_TASK DIRECTIONS_: The listing below is to be reproduced in full, exactly as given.

[SUPPLIED ENTRIES — start]

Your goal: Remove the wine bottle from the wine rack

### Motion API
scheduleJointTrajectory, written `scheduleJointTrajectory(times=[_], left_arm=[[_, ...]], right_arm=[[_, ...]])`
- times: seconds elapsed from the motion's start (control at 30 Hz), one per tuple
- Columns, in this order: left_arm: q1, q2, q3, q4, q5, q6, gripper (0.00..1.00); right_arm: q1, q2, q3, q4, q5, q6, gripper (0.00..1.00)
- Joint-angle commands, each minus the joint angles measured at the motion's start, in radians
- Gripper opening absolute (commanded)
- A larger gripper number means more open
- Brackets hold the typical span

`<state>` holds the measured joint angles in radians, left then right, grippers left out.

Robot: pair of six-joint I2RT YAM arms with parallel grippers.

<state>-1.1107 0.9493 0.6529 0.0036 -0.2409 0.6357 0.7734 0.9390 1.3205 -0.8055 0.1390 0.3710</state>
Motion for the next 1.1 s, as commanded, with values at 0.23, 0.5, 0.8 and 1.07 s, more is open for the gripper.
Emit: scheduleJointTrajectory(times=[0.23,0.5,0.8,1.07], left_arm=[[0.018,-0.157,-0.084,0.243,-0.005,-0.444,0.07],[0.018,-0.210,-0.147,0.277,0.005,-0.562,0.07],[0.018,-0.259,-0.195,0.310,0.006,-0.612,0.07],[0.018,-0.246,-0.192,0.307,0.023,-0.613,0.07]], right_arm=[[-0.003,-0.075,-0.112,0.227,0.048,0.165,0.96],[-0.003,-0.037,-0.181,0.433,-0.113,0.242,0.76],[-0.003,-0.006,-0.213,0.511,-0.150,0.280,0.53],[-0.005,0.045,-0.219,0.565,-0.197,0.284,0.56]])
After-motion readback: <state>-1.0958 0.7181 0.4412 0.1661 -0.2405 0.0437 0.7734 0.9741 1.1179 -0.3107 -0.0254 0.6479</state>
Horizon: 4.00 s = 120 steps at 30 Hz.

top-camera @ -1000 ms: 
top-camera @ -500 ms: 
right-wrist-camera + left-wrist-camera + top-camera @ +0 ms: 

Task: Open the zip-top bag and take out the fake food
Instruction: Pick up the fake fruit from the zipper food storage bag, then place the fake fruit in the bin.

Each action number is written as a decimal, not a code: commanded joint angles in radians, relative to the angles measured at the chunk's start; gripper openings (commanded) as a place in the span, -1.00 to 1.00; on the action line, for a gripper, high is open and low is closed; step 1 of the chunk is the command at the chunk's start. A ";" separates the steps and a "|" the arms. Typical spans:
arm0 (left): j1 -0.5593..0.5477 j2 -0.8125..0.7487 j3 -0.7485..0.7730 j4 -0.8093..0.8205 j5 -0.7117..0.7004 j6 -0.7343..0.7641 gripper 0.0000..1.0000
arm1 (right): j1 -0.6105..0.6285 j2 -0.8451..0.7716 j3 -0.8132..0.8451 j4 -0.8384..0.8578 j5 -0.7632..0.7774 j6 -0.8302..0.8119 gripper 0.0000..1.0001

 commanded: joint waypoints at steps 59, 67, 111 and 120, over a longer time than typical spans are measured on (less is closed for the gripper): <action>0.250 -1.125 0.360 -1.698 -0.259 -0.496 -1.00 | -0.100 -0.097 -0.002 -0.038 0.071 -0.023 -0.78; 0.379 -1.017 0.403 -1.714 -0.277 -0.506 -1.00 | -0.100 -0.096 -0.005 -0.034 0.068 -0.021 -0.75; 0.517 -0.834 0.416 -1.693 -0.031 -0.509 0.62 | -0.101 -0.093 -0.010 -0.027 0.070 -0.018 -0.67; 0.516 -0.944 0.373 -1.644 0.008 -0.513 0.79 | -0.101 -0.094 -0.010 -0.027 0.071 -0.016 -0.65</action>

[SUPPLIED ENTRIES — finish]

_TASK ANSWER_:
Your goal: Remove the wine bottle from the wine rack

### Motion API
scheduleJointTrajectory, written `scheduleJointTrajectory(times=[_], left_arm=[[_, ...]], right_arm=[[_, ...]])`
- times: seconds elapsed from the motion's start (control at 30 Hz), one per tuple
- Columns, in this order: left_arm: q1, q2, q3, q4, q5, q6, gripper (0.00..1.00); right_arm: q1, q2, q3, q4, q5, q6, gripper (0.00..1.00)
- Joint-angle commands, each minus the joint angles measured at the motion's start, in radians
- Gripper opening absolute (commanded)
- A larger gripper number means more open
- Brackets hold the typical span

`<state>` holds the measured joint angles in radians, left then right, grippers left out.

Robot: pair of six-joint I2RT YAM arms with parallel grippers.

<state>-1.1107 0.9493 0.6529 0.0036 -0.2409 0.6357 0.7734 0.9390 1.3205 -0.8055 0.1390 0.3710</state>
Motion for the next 1.1 s, as commanded, with values at 0.23, 0.5, 0.8 and 1.07 s, more is open for the gripper.
Emit: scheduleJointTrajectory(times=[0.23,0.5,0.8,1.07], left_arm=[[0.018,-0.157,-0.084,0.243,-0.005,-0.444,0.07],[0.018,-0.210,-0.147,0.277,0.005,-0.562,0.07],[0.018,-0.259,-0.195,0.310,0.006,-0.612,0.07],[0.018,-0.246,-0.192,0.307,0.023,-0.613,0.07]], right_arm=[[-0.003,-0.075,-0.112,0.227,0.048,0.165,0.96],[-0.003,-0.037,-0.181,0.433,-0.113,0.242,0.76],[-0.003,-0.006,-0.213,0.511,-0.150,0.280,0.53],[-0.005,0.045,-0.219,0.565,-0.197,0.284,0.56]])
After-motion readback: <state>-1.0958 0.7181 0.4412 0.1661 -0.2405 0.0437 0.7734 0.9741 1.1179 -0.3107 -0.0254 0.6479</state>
Horizon: 4.00 s = 120 steps at 30 Hz.

top-camera @ -1000 ms: 
top-camera @ -500 ms: 
right-wrist-camera + left-wrist-camera + top-camera @ +0 ms: 

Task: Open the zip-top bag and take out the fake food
Instruction: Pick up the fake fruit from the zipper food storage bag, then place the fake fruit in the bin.

Each action number is written as a decimal, not a code: commanded joint angles in radians, relative to the angles measured at the chunk's start; gripper openings (commanded) as a place in the span, -1.00 to 1.00; on the action line, for a gripper, high is open and low is closed; step 1 of the chunk is the command at the chunk's start. A ";" separates the steps and a "|" the arms. Typical spans:
arm0 (left): j1 -0.5593..0.5477 j2 -0.8125..0.7487 j3 -0.7485..0.7730 j4 -0.8093..0.8205 j5 -0.7117..0.7004 j6 -0.7343..0.7641 gripper 0.0000..1.0000
arm1 (right): j1 -0.6105..0.6285 j2 -0.8451..0.7716 j3 -0.8132..0.8451 j4 -0.8384..0.8578 j5 -0.7632..0.7774 j6 -0.8302..0.8119 gripper 0.0000..1.0001

 commanded: joint waypoints at steps 59, 67, 111 and 120, over a longer time than typical spans are measured on (less is closed for the gripper): <action>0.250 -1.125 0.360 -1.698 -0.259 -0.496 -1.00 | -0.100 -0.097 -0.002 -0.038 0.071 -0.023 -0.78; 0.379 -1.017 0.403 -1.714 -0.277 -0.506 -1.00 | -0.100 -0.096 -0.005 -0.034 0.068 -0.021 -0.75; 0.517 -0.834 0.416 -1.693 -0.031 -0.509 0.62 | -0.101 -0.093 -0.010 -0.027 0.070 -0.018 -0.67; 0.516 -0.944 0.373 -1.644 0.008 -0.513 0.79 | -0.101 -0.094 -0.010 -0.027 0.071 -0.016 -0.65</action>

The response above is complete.